**Problem details**
For the entries below, repeat exactly each line starting with the one that contains "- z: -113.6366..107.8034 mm" and going on through the one that contains "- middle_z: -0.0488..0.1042", and no others.

**Entries provided**
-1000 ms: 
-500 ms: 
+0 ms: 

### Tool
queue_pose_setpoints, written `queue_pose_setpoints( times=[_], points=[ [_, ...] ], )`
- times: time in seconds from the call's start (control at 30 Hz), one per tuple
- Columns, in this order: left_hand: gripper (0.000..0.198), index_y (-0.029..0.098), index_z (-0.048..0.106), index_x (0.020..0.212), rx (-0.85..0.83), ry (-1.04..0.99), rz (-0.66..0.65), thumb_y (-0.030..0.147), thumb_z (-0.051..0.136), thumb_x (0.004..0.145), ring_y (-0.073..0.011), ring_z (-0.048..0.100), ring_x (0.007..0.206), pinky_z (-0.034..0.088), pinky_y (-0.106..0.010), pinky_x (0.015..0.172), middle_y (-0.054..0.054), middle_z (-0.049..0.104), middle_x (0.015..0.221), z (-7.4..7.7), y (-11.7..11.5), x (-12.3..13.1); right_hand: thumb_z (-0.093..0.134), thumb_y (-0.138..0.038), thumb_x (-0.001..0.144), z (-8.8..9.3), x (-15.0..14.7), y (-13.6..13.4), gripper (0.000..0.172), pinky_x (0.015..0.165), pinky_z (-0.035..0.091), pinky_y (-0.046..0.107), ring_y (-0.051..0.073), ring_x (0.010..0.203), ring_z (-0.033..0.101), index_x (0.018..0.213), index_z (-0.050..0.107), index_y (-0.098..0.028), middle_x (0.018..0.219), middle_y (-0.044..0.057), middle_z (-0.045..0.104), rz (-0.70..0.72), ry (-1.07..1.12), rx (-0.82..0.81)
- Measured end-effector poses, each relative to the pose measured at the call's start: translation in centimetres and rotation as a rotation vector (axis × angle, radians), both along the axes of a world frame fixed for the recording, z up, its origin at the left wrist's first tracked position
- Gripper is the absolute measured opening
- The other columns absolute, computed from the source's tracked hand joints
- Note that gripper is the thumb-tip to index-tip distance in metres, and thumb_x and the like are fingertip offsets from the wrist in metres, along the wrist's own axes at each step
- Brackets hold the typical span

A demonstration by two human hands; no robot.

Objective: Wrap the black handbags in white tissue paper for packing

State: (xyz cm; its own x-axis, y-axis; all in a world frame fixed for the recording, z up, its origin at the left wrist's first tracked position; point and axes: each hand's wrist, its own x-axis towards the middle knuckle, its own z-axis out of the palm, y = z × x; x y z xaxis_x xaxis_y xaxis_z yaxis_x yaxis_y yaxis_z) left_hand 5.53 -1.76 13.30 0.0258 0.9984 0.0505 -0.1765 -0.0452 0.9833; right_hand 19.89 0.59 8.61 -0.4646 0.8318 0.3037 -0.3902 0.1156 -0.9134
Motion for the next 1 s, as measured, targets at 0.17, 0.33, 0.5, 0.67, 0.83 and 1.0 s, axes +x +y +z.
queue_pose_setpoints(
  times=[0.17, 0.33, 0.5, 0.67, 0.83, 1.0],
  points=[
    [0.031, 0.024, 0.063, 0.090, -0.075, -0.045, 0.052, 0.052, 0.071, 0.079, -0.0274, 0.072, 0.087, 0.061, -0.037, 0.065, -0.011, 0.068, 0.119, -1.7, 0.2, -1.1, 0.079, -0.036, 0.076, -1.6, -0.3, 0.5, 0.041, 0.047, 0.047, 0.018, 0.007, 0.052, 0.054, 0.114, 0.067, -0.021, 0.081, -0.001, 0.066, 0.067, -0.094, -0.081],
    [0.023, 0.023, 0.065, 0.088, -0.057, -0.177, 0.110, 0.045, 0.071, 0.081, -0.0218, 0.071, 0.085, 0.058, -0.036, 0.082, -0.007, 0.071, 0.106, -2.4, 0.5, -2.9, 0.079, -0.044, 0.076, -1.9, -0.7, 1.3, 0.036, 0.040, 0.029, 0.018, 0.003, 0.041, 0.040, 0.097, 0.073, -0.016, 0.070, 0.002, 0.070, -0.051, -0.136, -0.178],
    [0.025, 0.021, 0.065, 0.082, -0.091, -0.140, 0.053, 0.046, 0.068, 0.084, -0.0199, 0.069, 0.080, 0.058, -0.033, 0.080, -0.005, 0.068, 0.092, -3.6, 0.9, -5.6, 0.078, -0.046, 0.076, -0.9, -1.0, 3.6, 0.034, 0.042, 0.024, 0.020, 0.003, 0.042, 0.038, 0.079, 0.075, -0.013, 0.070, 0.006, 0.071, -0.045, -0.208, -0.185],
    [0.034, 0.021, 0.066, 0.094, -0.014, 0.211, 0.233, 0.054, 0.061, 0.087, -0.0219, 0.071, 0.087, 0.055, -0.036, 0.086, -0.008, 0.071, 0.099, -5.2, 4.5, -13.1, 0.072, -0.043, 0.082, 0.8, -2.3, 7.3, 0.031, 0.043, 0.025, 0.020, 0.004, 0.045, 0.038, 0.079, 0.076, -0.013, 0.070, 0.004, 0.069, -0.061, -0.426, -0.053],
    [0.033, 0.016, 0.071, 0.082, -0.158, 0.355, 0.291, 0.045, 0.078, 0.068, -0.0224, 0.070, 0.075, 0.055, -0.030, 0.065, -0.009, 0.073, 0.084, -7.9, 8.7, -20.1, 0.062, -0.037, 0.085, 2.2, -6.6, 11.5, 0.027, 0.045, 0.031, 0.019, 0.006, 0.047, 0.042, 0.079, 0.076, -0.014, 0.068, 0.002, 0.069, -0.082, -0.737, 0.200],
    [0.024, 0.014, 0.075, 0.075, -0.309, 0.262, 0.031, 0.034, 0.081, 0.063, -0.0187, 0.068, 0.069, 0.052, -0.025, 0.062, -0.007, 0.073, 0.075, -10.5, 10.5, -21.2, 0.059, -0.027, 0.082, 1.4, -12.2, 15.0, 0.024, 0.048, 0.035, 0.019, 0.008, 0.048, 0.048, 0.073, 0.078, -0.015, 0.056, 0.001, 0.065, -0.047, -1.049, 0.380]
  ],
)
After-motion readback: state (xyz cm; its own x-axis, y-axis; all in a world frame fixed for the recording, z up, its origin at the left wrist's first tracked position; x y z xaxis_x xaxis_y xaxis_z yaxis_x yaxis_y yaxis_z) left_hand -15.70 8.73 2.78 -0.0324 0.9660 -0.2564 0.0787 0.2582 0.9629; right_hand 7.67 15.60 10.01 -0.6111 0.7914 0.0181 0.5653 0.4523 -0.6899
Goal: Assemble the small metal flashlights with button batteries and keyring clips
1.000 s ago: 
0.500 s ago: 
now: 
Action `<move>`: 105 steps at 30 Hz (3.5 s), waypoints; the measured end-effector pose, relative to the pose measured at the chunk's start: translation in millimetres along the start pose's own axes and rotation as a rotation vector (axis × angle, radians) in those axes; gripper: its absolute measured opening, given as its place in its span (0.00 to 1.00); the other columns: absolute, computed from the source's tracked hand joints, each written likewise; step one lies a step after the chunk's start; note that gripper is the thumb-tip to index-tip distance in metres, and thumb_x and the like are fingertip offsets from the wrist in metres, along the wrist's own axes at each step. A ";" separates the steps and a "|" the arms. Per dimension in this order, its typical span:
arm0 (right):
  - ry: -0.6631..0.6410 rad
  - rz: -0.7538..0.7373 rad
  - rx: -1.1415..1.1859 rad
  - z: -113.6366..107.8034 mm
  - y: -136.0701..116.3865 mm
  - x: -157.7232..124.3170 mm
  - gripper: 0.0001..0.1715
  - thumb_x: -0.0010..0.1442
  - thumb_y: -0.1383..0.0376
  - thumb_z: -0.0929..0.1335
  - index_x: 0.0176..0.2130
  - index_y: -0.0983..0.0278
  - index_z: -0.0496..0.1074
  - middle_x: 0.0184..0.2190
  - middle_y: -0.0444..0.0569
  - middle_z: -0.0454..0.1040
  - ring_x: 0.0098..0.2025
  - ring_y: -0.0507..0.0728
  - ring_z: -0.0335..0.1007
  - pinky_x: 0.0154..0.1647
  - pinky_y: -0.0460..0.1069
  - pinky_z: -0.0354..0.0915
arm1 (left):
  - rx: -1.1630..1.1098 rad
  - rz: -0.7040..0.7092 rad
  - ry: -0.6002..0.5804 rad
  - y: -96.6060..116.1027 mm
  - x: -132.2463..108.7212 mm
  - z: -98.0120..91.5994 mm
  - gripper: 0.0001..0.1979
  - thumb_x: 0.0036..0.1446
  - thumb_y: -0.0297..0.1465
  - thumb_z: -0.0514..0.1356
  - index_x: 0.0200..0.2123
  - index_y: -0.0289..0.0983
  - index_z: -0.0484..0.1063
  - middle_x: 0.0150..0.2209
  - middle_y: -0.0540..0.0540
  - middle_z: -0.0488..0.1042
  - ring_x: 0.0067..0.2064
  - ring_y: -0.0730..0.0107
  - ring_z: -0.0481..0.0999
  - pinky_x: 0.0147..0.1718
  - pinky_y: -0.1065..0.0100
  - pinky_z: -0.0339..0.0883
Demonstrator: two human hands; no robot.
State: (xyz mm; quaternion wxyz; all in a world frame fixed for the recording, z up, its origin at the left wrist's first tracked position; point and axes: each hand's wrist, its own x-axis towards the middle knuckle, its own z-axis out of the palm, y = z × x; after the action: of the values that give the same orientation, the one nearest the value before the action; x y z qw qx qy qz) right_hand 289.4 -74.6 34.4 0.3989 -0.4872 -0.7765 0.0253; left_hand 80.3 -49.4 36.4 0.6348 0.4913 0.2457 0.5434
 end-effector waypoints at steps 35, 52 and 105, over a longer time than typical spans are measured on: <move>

**Response to this exercise**
  - z: -113.6366..107.8034 mm
  - y: -136.0701..116.3865 mm
  - x: -157.7232..124.3170 mm
  - gripper: 0.0001..0.1715
  - thumb_x: -0.0010..0.1442
  - thumb_y: -0.1383..0.0376
  - thumb_z: -0.0929..0.1335
  - index_x: 0.0176..0.2130
  - index_y: -0.0983..0.0278
  - index_z: -0.0496..0.1074
  - middle_x: 0.0184..0.2190
  - middle_y: -0.0444..0.0569
  - middle_z: -0.0454..0.1040
  - ring_x: 0.0098..0.2025
  - ring_y: -0.0507..0.0728
  - ring_z: -0.0335..0.1007
  - pinky_x: 0.0154..0.1647
  - pinky_y: -0.0460..0.1069
  - pinky_z: -0.0354..0.0915
arm1 (left):
  - rx: -1.1630..1.1098 rad
  - rz: -0.7040..0.7092 rad
  - ry: -0.6002..0.5804 rad
  - y: -96.6060..116.1027 mm
  - x: -132.2463..108.7212 mm
  - z: -98.0120..91.5994 mm
  - gripper: 0.0001..0.1979
  - thumb_x: 0.0036..0.1446
  - thumb_y: -0.0297..0.1465
  - thumb_z: -0.0514..0.1356
  - index_x: 0.0200..0.2123
  - index_y: -0.0289..0.0983
  - index_z: -0.0484..0.1063
  - middle_x: 0.0150..0.2209
  - middle_y: -0.0540..0.0540
  - middle_z: -0.0488..0.1042

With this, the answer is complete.